Task statement: Only the lines below between the ones containing "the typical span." and "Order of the", inclusive, are to be reproduced, each exactly as it stands.

>>>>>

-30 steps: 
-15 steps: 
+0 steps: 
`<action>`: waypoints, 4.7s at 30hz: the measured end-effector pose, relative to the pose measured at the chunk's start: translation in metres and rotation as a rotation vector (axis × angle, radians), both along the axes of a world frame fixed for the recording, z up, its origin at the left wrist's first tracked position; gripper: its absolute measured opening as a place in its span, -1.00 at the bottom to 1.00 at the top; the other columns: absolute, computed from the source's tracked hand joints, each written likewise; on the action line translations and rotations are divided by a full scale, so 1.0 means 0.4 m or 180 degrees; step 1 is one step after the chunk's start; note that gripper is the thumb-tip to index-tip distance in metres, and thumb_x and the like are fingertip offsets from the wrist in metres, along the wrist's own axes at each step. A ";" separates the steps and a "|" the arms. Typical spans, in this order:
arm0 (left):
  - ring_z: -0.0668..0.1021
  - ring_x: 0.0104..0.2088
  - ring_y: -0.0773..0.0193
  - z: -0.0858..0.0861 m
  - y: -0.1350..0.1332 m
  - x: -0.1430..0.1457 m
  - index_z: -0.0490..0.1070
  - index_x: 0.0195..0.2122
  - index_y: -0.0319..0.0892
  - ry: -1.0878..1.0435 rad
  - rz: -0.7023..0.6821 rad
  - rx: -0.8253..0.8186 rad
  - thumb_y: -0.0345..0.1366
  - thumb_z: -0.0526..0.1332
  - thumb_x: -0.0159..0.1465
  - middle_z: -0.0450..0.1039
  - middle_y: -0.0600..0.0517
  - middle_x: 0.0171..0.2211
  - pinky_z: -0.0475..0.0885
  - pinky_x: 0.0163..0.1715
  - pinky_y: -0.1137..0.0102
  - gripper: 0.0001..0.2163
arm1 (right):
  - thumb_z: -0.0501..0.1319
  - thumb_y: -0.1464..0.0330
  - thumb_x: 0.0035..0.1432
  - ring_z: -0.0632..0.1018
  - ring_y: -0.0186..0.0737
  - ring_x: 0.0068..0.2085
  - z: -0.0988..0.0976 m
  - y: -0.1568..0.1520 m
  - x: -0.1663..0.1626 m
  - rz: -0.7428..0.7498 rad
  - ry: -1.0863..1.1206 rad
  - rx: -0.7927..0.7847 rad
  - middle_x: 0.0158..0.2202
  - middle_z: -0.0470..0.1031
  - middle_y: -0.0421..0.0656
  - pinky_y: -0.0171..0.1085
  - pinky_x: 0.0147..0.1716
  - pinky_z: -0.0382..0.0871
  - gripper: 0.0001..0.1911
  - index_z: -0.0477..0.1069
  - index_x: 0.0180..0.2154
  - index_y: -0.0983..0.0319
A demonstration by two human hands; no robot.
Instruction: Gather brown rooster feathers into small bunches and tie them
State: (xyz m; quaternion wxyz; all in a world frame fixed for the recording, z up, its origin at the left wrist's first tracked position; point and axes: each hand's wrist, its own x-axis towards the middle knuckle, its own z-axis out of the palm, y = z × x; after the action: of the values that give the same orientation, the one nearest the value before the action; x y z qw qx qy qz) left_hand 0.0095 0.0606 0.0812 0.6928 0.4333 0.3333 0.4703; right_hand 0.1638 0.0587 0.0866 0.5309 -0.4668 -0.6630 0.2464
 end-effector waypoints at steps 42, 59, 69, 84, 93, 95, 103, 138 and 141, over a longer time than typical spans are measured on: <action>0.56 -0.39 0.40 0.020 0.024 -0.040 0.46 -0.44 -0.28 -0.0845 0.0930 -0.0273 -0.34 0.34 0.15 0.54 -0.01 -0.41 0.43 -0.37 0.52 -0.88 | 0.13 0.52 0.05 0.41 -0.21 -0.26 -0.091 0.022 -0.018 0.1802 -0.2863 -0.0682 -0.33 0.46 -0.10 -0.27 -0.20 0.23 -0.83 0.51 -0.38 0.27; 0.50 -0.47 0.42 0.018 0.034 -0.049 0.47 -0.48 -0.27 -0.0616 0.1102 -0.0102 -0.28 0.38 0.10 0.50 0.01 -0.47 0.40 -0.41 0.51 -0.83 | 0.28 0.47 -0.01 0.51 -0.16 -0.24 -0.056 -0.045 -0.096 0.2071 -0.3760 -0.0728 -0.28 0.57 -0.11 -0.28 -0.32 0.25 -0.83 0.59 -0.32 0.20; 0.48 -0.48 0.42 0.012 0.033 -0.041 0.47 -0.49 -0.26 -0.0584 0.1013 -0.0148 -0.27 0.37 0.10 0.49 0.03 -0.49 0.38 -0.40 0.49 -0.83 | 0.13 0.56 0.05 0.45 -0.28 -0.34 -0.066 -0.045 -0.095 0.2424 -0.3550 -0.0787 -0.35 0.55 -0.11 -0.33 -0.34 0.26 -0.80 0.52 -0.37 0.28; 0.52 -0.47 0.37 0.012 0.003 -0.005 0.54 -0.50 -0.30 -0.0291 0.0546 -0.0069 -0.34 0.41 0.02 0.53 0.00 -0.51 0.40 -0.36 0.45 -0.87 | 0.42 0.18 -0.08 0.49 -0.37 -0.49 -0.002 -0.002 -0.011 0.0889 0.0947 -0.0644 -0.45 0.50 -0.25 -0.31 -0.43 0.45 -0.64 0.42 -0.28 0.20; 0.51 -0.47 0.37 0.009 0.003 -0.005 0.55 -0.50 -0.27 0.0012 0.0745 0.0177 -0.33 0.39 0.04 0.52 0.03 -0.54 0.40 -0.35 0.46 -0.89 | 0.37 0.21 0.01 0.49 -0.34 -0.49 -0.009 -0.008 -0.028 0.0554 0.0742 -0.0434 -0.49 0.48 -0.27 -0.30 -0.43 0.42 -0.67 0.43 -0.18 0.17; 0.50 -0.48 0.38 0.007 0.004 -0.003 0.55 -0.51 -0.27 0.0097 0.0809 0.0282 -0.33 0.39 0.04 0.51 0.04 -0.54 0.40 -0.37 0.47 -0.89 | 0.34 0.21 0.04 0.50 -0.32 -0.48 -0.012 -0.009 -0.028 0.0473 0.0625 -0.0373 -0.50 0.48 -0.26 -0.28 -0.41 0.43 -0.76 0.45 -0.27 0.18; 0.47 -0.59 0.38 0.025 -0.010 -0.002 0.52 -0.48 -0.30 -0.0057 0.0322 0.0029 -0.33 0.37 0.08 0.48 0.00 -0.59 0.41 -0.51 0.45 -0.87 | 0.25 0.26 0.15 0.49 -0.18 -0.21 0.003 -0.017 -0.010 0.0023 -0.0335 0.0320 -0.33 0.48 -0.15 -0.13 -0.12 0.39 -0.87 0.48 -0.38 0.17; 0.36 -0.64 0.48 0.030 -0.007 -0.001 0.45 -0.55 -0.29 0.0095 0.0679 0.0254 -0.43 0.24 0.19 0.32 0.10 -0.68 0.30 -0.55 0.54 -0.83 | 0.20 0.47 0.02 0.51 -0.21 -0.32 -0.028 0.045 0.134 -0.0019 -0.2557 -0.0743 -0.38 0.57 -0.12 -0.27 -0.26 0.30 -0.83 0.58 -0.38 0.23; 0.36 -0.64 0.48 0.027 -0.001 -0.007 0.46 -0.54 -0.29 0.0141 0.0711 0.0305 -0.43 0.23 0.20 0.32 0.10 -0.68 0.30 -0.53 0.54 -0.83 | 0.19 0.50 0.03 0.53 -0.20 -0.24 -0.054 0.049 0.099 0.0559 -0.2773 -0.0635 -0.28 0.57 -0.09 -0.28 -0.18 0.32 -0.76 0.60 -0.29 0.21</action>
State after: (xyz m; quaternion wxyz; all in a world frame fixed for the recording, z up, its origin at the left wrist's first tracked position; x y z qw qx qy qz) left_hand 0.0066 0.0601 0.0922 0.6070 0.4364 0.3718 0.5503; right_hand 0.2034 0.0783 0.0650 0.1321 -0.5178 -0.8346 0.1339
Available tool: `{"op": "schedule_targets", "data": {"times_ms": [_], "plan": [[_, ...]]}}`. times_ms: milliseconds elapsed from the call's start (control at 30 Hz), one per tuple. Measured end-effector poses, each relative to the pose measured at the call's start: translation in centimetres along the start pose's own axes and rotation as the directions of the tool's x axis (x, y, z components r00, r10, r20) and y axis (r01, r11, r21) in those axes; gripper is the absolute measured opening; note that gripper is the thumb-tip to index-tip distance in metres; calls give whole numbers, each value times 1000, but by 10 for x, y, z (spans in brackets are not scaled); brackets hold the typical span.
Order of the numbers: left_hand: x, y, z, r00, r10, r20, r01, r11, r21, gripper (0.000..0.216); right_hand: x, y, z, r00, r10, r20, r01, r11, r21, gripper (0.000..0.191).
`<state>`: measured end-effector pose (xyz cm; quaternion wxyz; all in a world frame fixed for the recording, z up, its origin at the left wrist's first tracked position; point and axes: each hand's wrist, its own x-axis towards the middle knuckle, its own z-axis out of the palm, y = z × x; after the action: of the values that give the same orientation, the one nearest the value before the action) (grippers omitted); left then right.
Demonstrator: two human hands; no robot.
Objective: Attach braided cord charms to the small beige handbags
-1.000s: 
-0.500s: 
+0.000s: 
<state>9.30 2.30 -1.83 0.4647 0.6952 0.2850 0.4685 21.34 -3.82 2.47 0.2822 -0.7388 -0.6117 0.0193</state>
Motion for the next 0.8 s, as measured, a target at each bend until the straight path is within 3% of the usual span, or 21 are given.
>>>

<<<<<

Task response:
Available tool: `{"op": "schedule_targets", "data": {"times_ms": [_], "plan": [[_, ...]]}}`. times_ms: milliseconds elapsed from the call's start (control at 30 Hz), one per tuple. Measured end-effector poses, each relative to the pose measured at the call's start: translation in centimetres along the start pose's own axes and rotation as the directions of the tool's x axis (x, y, z components r00, r10, r20) and y axis (r01, r11, r21) in those axes; gripper is the absolute measured opening; note that gripper is the thumb-tip to index-tip distance in metres; calls give whole numbers, each value times 1000, but by 10 for x, y, z (spans in brackets are not scaled); brackets hold the typical span.
Order of the numbers: left_hand: x, y, z, r00, r10, r20, r01, r11, r21, gripper (0.000..0.216); right_hand: x, y, z, r00, r10, r20, r01, r11, r21, gripper (0.000..0.191).

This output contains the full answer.